Once you have read the records, write them out again exactly.
[Provided records — start]
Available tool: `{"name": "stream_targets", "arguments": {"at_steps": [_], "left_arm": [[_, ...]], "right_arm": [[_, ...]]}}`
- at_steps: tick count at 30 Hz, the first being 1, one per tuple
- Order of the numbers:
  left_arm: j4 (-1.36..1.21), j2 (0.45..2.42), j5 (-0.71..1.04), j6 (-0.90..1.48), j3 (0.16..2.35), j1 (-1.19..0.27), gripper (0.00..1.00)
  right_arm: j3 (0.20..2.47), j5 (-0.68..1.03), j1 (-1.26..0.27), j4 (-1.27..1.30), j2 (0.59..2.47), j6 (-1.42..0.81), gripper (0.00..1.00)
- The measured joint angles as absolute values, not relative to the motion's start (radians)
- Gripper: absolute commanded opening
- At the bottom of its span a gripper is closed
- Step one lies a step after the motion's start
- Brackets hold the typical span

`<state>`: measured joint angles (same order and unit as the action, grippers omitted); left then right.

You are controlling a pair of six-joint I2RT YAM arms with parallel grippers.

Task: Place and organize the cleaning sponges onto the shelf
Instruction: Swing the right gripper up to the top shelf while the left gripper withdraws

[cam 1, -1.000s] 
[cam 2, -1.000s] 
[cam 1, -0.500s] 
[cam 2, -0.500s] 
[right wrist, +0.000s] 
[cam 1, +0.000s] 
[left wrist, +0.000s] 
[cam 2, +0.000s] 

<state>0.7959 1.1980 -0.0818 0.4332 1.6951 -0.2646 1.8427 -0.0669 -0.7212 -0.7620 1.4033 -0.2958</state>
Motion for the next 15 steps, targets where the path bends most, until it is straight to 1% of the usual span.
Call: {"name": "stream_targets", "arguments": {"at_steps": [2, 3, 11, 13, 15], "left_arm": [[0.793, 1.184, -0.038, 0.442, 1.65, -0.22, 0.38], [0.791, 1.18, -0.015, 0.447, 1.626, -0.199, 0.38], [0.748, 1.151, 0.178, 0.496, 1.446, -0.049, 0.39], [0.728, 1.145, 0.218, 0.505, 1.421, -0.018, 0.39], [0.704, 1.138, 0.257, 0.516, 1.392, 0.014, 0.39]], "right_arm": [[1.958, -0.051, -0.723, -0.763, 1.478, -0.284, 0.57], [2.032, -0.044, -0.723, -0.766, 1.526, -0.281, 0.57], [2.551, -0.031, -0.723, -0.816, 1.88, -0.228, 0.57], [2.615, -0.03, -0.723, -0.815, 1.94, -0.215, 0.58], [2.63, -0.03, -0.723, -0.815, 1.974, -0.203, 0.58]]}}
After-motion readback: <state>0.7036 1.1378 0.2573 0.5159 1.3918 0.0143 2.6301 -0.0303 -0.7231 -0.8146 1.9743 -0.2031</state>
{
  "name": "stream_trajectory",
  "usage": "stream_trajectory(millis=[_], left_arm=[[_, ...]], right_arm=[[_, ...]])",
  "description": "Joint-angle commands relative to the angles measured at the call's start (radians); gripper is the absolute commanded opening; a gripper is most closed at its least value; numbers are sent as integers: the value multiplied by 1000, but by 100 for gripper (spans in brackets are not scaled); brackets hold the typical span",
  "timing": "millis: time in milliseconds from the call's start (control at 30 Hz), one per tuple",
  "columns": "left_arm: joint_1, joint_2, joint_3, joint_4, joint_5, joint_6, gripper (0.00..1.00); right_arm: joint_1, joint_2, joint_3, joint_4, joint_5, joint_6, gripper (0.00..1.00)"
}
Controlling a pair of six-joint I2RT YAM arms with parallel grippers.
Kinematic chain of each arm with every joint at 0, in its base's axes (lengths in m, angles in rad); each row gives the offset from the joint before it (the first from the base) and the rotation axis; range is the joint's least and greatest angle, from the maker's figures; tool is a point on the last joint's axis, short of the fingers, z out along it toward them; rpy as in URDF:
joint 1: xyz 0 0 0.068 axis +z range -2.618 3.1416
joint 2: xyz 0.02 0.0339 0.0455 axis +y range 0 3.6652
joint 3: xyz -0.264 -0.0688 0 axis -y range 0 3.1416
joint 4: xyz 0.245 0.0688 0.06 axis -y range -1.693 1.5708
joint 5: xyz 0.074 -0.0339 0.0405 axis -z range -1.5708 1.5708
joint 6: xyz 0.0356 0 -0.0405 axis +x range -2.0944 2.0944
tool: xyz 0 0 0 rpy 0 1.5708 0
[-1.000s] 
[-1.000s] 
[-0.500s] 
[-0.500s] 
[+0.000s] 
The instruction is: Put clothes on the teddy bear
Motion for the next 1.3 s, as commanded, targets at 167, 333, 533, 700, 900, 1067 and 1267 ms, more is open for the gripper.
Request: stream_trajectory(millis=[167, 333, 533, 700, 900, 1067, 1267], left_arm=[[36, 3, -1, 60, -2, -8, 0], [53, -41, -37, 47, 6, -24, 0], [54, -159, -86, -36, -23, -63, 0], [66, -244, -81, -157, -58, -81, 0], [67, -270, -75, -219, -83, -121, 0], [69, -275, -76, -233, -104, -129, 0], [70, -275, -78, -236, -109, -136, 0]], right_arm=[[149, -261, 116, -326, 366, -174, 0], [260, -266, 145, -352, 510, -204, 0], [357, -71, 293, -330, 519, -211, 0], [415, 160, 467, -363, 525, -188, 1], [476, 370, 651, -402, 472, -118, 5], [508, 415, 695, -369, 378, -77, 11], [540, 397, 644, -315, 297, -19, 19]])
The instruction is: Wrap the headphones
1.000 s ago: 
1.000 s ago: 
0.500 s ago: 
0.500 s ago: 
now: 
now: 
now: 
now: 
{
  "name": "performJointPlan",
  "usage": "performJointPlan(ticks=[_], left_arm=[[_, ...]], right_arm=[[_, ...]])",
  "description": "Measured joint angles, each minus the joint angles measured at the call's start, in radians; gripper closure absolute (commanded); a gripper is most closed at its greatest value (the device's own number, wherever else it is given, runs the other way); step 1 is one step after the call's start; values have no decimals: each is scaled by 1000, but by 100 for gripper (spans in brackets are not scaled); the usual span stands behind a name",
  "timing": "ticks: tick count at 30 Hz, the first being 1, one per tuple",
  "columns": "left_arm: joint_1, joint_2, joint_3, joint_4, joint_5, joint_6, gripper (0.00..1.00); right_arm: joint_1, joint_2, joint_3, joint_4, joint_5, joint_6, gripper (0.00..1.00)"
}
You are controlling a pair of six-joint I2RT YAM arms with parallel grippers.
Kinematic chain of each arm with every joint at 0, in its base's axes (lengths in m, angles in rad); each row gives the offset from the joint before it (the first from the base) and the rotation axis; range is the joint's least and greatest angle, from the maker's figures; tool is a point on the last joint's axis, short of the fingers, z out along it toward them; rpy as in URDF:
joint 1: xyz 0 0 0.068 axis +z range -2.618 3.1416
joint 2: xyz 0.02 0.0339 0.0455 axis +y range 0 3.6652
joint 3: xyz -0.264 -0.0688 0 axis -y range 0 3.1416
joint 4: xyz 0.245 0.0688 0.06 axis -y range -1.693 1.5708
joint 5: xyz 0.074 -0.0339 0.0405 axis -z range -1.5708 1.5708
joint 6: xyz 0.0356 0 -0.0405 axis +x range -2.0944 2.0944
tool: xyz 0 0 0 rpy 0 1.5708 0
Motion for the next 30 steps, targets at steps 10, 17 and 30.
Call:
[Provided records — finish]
> **Problem solution**:
Available tool: `{"name": "stream_targets", "arguments": {"at_steps": [_], "left_arm": [[_, ...]], "right_arm": [[_, ...]]}}`
- at_steps: tick count at 30 Hz, the first being 1, one per tuple
- Order of the numbers:
  left_arm: j4 (-1.36..1.21), j2 (0.45..2.42), j5 (-0.71..1.04), j6 (-0.90..1.48), j3 (0.16..2.35), j1 (-1.19..0.27), gripper (0.00..1.00)
  right_arm: j3 (0.20..2.47), j5 (-0.68..1.03), j1 (-1.26..0.27), j4 (-1.27..1.30), j2 (0.59..2.47), j6 (-1.42..0.81), gripper (0.00..1.00)
- The measured joint angles as absolute values, not relative to the motion's start (radians)
- Gripper: absolute commanded opening
- At the bottom of its span a gripper is closed
- Step one lies a step after the motion's start
- Brackets hold the typical span

`<state>`: measured joint angles (same order and unit as the action, grippers omitted); left then right.

You are controlling a pair of six-joint I2RT YAM arms with parallel grippers.

Task: Place and organize the cleaning sponges onto the shelf
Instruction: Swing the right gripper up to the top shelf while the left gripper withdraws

[cam 1, -1.000s] 
[cam 2, -1.000s] 
[cam 1, -0.500s] 
[cam 2, -0.500s] 
[right wrist, +0.000s] 
[cam 1, +0.000s] 
[left wrist, +0.000s] 
[cam 2, +0.000s] 

<state>0.7959 1.1980 -0.0818 0.4332 1.6951 -0.2646 1.8427 -0.0669 -0.7212 -0.7620 1.4033 -0.2958</state>
Motion for the next 15 steps, targets where the path bends most, until it is straight to 1% of the usual span.
Call: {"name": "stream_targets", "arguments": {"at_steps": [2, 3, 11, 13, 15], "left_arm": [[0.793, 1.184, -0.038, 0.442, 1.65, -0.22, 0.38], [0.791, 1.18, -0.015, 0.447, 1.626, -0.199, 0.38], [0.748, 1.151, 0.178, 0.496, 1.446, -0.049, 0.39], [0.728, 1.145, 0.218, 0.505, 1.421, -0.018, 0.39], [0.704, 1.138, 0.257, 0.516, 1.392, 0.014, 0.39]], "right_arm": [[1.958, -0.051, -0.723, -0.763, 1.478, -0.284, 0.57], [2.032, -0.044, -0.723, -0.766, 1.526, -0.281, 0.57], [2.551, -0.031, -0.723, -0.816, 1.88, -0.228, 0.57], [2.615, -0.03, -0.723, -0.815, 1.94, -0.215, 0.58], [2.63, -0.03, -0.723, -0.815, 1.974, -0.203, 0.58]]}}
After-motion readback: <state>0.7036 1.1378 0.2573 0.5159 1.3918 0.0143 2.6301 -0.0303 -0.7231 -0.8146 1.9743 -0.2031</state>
{
  "name": "stream_trajectory",
  "usage": "stream_trajectory(millis=[_], left_arm=[[_, ...]], right_arm=[[_, ...]])",
  "description": "Joint-angle commands relative to the angles measured at the call's start (radians); gripper is the absolute commanded opening; a gripper is most closed at its least value; numbers are sent as integers: the value multiplied by 1000, but by 100 for gripper (spans in brackets are not scaled); brackets hold the typical span",
  "timing": "millis: time in milliseconds from the call's start (control at 30 Hz), one per tuple",
  "columns": "left_arm: joint_1, joint_2, joint_3, joint_4, joint_5, joint_6, gripper (0.00..1.00); right_arm: joint_1, joint_2, joint_3, joint_4, joint_5, joint_6, gripper (0.00..1.00)"
}
Controlling a pair of six-joint I2RT YAM arms with parallel grippers.
Kinematic chain of each arm with every joint at 0, in its base's axes (lengths in m, angles in rad); each row gives the offset from the joint before it (the first from the base) and the rotation axis; range is the joint's least and greatest angle, from the maker's figures; tool is a point on the last joint's axis, short of the fingers, z out along it toward them; rpy as in URDF:
joint 1: xyz 0 0 0.068 axis +z range -2.618 3.1416
joint 2: xyz 0.02 0.0339 0.0455 axis +y range 0 3.6652
joint 3: xyz -0.264 -0.0688 0 axis -y range 0 3.1416
joint 4: xyz 0.245 0.0688 0.06 axis -y range -1.693 1.5708
joint 5: xyz 0.074 -0.0339 0.0405 axis -z range -1.5708 1.5708
joint 6: xyz 0.0356 0 -0.0405 axis +x range -2.0944 2.0944
tool: xyz 0 0 0 rpy 0 1.5708 0
[-1.000s] 
[-1.000s] 
[-0.500s] 
[-0.500s] 
[+0.000s] 
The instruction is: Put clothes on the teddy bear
Motion for the next 1.3 s, as commanded, targets at 167, 333, 533, 700, 900, 1067 and 1267 ms, more is open for the gripper.
Request: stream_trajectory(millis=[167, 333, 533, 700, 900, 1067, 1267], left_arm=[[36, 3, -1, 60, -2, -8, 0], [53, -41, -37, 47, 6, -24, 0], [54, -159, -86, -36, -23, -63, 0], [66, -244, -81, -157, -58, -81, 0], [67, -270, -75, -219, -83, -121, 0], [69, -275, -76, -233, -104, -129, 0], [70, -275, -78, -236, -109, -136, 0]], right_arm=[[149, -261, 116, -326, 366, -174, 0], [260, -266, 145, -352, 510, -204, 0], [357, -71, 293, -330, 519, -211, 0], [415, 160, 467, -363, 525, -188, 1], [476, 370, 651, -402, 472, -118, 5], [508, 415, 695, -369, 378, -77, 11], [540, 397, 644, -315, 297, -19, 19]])
The instruction is: Wrap the headphones
1.000 s ago: 
1.000 s ago: 
0.500 s ago: 
0.500 s ago: 
now: 
now: 
now: 
now: 
{
  "name": "performJointPlan",
  "usage": "performJointPlan(ticks=[_], left_arm=[[_, ...]], right_arm=[[_, ...]])",
  "description": "Measured joint angles, each minus the joint angles measured at the call's start, in radians; gripper closure absolute (commanded); a gripper is most closed at its greatest value (the device's own number, wherever else it is given, runs the other way); step 1 is one step after the call's start; values have no decimals: each is scaled by 1000, but by 100 for gripper (spans in brackets are not scaled); the usual span stands behind a name",
  "timing": "ticks: tick count at 30 Hz, the first being 1, one per tuple",
  "columns": "left_arm: joint_1, joint_2, joint_3, joint_4, joint_5, joint_6, gripper (0.00..1.00); right_arm: joint_1, joint_2, joint_3, joint_4, joint_5, joint_6, gripper (0.00..1.00)"
}
You are controlling a pair of six-joint I2RT YAM arms with parallel grippers.
Kinematic chain of each arm with every joint at 0, in its base's axes (lengths in m, angles in rad); each row gives the offset from the joint before it (the first from the base) and the rotation axis; range is the joint's least and greatest angle, from the maker's figures; tool is a point on the last joint's axis, short of the fingers, z out along it toward them; rpy as in URDF:
joint 1: xyz 0 0 0.068 axis +z range -2.618 3.1416
joint 2: xyz 0.02 0.0339 0.0455 axis +y range 0 3.6652
joint 3: xyz -0.264 -0.0688 0 axis -y range 0 3.1416
joint 4: xyz 0.245 0.0688 0.06 axis -y range -1.693 1.5708
joint 5: xyz 0.074 -0.0339 0.0405 axis -z range -1.5708 1.5708
joint 6: xyz 0.0356 0 -0.0405 axis +x range -2.0944 2.0944
tool: xyz 0 0 0 rpy 0 1.5708 0
Motion for the next 30 steps, targets at steps 10, 17 and 30.
Call:

Above is the complete output.